How To Transfer data from a python web application to a java desktop applaction

I want some help on a way to transfer data from a python web application to a java desktop application.

What I am doing is having java listen on a port and receive data. But I have no idea how I would send data from python to an open port on a server.

What my question is how would I send data from a python web app to an open port on a computer. And would there be any problems like data types and any other things?

Upvotes: 0

Views: 796

Answers (3)

sprezzatura
sprezzatura

Reputation: 472

Why not use sockets in python too and send it to the java server. Java does not know that the end client is python, what it reads is just data(bytes).
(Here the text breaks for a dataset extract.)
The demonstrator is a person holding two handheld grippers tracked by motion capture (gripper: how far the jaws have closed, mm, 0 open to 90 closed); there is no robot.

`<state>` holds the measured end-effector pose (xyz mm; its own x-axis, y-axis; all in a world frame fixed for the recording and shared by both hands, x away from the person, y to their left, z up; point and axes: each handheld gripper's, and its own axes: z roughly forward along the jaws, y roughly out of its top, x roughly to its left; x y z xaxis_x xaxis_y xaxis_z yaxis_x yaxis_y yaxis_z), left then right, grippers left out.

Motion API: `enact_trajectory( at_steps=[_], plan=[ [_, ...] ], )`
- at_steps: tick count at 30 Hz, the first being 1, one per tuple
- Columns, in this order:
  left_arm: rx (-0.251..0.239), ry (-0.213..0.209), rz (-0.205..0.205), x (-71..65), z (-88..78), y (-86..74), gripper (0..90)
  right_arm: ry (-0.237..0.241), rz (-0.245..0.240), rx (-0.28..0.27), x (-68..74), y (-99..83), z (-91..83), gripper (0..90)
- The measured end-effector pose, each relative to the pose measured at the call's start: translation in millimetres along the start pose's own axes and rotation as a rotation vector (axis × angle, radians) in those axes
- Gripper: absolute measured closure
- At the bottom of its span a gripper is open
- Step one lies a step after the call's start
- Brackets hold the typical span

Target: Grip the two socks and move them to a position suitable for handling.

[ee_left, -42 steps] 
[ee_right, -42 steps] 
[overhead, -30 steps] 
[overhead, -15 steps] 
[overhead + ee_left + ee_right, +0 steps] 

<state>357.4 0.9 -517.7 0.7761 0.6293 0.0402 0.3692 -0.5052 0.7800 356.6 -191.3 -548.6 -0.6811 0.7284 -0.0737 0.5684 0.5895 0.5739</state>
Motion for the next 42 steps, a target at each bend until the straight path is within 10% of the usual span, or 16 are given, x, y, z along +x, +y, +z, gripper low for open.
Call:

I have done this, and it works seamlessly.

See the python's struct module for more details on converting datatypes

Upvotes: 1

Russ
Russ

Reputation: 11355

This is a really large question as there are many ways to send data back and forth between server (your java app) and client (your python app).

Your situation is not quite clear (what exactly is your "python web application"?), but you may want to look into XML-RPC. XML-RPC is extremely simple to use and set up, and takes care of "problems like data types and any other things". You basically just set up some functions on your server that the client can call, and have python call them. Arguments are neatly wrapped up by teh client and unwrapped by the server. Return values are the same. It is a simple and clean interface.

For python making calls to the server, you want to use the xmlrpclib module.

To set up an XMLRPC server in java, you have many options. I'm not a Java guy, but I'm sure it is quite simple on that side as well.

There are many good xml-rpc tutorials. Here is one that covers client and server in python.

Like I said earlier, there are MANY options available to you. XML-RPC is a good and simple way to get your feet wet, without really limiting you very much (eg: it has built in fault handling).

Good luck!

Upvotes: 3

alphazero
alphazero

Reputation: 27244

If you use a platform independent data format -- xml, json, yaml, ascii txt, ... -- to represent numbers, you have really nothing to worry about.

If you can not afford the inefficiencies of above, then a binary protocol is required.

Java uses network byte ordering (or Big Endian). Python uses the native host byte ordering, OR, you can specify the byte ordering. Here you want to specify Big Endian (sec 7.3.2.1) in writing your numeric data.